Fitch: STMicroelectronics's Ratings and Outlook Weighed By Nokia Exposure
Fitch Ratings says that it expects Switzerland-based STMicroelectronics' ratings to remain under pressure throughout 2012, following earnings calls last week by ST and its wireless chipset joint venture, ST-Ericsson (STE).
"The surprise in ST's results was the degree to which the wholly owned businesses are suffering, seemingly as a result of what is happening at Nokia," says Stuart Reid, a Senior Director in Fitch's TMT team. "In addition to STE, two of the wholly owned divisions were loss making in Q112, with most of the company's difficulties stemming from the weakness of sales to Nokia, still the company's single largest customer in 2011."
Better visibility throughout 2012, over the revenue value that Samsung and other key vendor relationships is likely to drive, both at STE and within the wholly owned businesses, will be key to ST's ratings remaining at their current level.
ST's Q1 results highlighted the degree to which its fortunes have been affected by the travails at the former mobile handset market leader. The agency expects the conclusion of the strategic review and announcement of further restructuring at STE to help mitigate the ongoing weakness of revenues at the JV. However, the extent to which the wholly owned businesses are also suffering Nokia related weakness, suggest a wider revenue contagion to this customer and was not expected.

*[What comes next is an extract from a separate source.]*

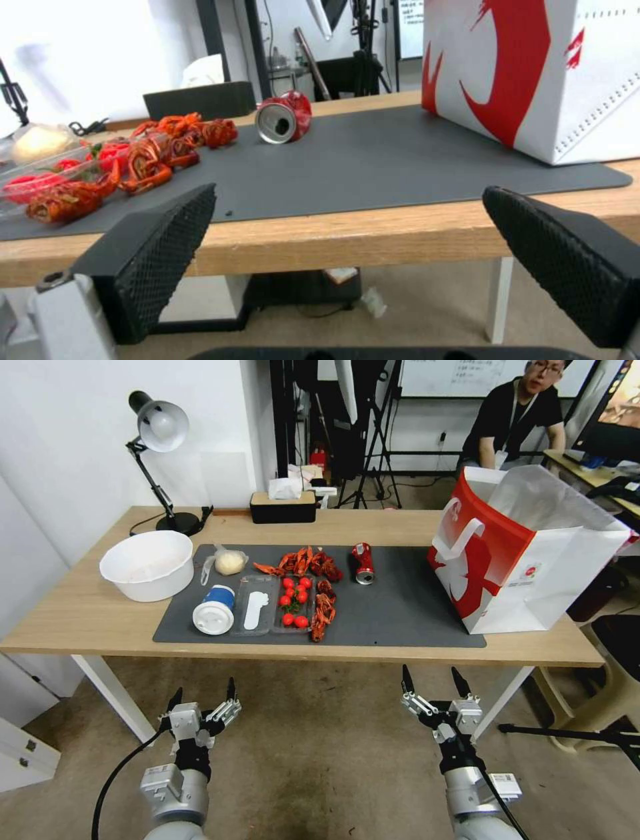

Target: Pick up the trash from the table and place it into the takeout bag.

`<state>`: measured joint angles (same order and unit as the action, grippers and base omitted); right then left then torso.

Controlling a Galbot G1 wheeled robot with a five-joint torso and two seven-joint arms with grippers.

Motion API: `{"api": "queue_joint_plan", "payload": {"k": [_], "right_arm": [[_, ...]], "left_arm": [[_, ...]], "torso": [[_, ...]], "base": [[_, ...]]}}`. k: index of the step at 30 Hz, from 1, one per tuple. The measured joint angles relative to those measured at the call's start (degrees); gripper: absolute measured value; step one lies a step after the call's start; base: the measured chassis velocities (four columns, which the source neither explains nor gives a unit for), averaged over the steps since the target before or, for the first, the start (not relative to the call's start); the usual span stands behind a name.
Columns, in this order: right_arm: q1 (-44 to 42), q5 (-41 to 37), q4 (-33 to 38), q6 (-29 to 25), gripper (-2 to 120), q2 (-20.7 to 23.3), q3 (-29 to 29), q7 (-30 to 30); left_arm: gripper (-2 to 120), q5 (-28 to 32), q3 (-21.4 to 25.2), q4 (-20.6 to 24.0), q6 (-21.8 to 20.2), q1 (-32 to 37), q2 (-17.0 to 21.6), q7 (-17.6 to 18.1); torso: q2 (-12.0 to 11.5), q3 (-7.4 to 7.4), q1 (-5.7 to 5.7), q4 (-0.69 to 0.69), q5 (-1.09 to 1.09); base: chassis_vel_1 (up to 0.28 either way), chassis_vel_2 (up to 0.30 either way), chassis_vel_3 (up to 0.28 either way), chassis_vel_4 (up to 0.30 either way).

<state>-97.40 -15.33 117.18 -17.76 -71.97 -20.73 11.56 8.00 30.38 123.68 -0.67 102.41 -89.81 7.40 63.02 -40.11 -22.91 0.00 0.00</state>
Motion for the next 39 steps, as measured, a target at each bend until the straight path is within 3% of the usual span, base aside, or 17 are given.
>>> {"api": "queue_joint_plan", "payload": {"k": [16,21,39], "right_arm": [[7.19,-3.75,2.14,6.35,100,2.66,3.1,0.8],[17.55,-5.3,-0.91,10.73,100,3.15,7.57,2.41],[37.55,-10.65,-8.99,18.93,100,2.67,16.56,9.22]], "left_arm": [[100,-0.24,0.17,0.85,0.37,0.69,-0.14,-0.04],[100,-0.95,0.01,-0.02,0.53,0.2,-0.09,-0.32],[100,-1.46,-0.76,-0.52,1.39,-0.25,-0.83,-0.52]], "torso": [[0.0,0.0,0.0,0.0,0.0],[0.0,-0.01,-0.01,0.0,0.0],[0.0,-0.01,-0.01,-0.01,0.0]], "base": [[0.0,0.0,0.0,0.0],[0.0,0.0,0.0,0.0],[0.0,0.0,0.0,0.0]]}}
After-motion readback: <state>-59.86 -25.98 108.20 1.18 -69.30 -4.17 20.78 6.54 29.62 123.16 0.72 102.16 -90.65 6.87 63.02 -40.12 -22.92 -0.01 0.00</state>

Fitch's downgrade guidelines for ST include operating margins at the wholly owned businesses falling below 9% (11.4% in 2011) and pre-dividend free cash flow (adjusted for 50% of EBITA losses attributable to Ericsson, below 5%. Fitch's current forecast model now indicates both metrics potentially being breached in 2012. Rating actions in sectors as cyclical as semiconductors are typically based on underperformance over more than one year, with Fitch's forecast model predicting a recovery in the metrics from 2013. However, the company-specific nature of Fitch's concerns imply that rating action is likely if weakness in the metrics is likely to persist once visibility over 2013 is clearer, which is more likely once H212 results are reported.
The fact that both ST's Power Discrete and Digital divisions were loss making in Q1 raises concerns about the exposure of the overall group to Nokia. In Fitch's view, the 340bp erosion in gross margin due to fab under-utilisation, is in large part due to the company's exposure to the handset vendor. The agency notes that another key customer, Sony (formally SonyEricsson) has also seen volumes contract dramatically since the STE JV was formed in 2009.

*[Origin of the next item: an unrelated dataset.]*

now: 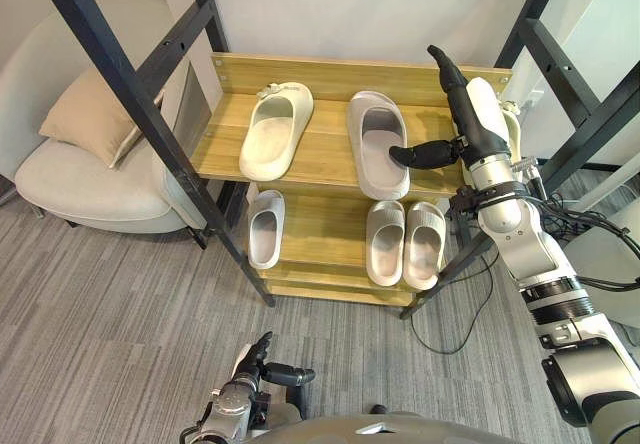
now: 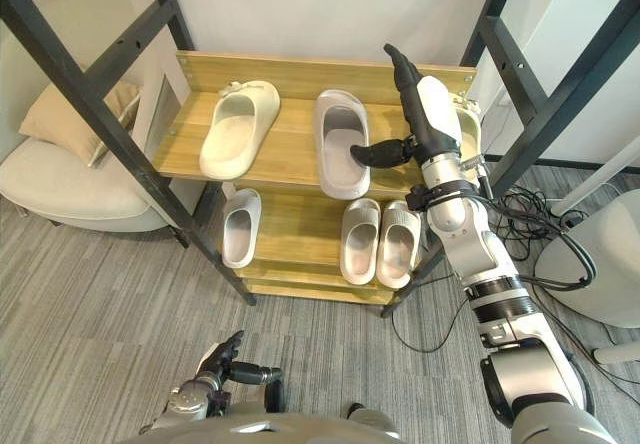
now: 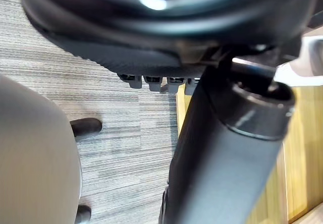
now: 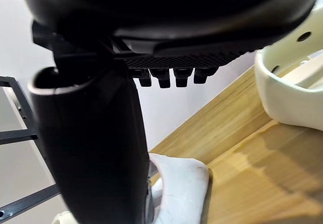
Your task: Organize the slippers on the shoe rack
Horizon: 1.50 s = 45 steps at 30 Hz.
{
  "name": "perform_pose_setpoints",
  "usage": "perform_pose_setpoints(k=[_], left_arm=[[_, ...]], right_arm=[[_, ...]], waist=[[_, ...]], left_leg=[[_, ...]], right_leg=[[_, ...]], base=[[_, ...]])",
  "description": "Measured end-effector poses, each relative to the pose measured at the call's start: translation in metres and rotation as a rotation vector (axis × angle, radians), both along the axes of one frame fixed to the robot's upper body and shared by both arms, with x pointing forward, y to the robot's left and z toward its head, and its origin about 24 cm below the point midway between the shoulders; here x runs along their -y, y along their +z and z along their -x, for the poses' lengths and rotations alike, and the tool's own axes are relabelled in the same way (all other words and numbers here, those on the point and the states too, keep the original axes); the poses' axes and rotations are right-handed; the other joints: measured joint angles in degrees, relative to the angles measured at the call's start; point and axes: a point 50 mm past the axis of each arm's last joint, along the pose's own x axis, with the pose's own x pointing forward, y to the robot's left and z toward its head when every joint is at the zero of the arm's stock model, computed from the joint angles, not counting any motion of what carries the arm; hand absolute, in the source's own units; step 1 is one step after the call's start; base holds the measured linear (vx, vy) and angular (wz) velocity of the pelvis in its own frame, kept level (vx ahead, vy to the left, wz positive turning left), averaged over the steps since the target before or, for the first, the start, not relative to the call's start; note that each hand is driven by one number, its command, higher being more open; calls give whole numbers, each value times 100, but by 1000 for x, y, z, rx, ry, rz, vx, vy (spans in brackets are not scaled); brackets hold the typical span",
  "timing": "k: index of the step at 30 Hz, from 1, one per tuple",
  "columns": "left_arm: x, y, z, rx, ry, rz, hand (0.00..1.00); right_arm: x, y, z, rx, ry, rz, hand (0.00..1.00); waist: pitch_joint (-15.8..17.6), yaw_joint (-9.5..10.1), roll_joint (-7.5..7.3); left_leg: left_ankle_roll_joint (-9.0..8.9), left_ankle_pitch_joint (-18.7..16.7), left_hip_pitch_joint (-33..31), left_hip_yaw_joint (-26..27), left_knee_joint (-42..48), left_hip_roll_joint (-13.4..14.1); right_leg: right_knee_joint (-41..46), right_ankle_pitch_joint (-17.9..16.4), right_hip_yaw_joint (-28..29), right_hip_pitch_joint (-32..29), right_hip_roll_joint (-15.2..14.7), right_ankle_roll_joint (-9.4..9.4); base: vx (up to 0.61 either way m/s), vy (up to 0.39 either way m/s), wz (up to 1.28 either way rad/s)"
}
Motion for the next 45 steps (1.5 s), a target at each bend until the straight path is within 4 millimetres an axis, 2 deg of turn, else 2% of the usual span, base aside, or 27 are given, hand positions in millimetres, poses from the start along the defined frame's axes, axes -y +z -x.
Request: perform_pose_setpoints(k=[8,17,18,25,28,40,43,45], left_arm=[[-1,2,-3,18,-1,-3,100],[-3,4,-8,36,-2,-6,100],[-3,4,-9,38,-2,-6,100],[-6,7,-13,67,0,-13,100],[-8,9,-15,78,1,-15,100],[-8,9,-16,80,2,-16,100],[-8,9,-16,80,2,-16,100],[-8,9,-15,75,1,-18,100]], right_arm=[[-1,4,-6,13,-24,-22,100],[-2,18,-25,14,-48,-35,100],[-2,19,-25,17,-47,-36,0],[-12,29,-36,14,-26,-35,0],[-17,27,-40,-10,-9,-33,0],[-26,27,-41,-29,39,-39,0],[-30,29,-34,-7,71,-34,0],[-42,45,-9,109,162,-19,0]], waist=[[117,11,-43],[192,87,-95],[207,106,-107],[326,136,-210],[377,160,-250],[387,136,-263],[389,121,-262],[389,68,-261]], left_leg=[[14,10,-16,-2,-15,-15],[32,24,-72,-11,-16,-22],[32,24,-75,-13,-17,-22],[40,29,-103,-38,-16,-22],[46,35,-111,-60,-16,-22],[50,45,-123,-112,-16,-26],[52,47,-120,-113,-16,-20],[51,45,-102,-111,-16,-18]], right_leg=[[-54,41,3,1,-8,12],[-91,58,4,-45,-9,1],[-96,59,2,-44,-8,0],[-127,84,-35,-41,-6,-5],[-123,85,-56,-38,-6,-5],[-113,94,-99,-26,-14,3],[-106,101,-89,-27,-19,14],[-87,101,-67,-25,-24,15]], base=[[-4,0,0],[-7,0,0],[0,0,0],[-2,-1,0],[-23,-9,4],[-2,-1,2],[0,0,0],[0,0,0]])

STE also announced the results of its strategic review and new business plan
last week. This includes restructuring 25% of the workforce, transferring the
R&D for application processors to ST, and lowering opex by USD320m a year by
end of 2013 vs the end of 2011 base. USD130m-USD150m of restructuring charges
are to be absorbed by 2013, in efforts to lower the quarterly sales breakeven
point to approximately USD600m compared with the previous management's target of
around USD770m-USD780m. However, there is no indication of when the USD600m
quarterly sales rate might be achieved. While the breakeven target is more than
twice STE's Q112 USD290m revenues, the first quarter is always the seasonally
weakest and with Q112 reportedly now the bottom for STE.
The plan to leverage the group's capabilities in integrated modem plus application processor solutions (ModAp) for smartphones and tablets will encompass a transitional cost sharing model followed by a royalty scheme whereby the chipset JV will license ModAp technologies from ST.
Ongoing efforts to resize the cost base at STE, as well as take advantage of sales and R&D synergies within ST's Digital division, are positive. A further positive factor is that Samsung is now STE's single largest customer, noting the momentum that the South Korean vendor is enjoying, particularly in its smartphones business. STE's management has noted that the JV's viability/business model is no longer predicated on the success of the Nokia relationship.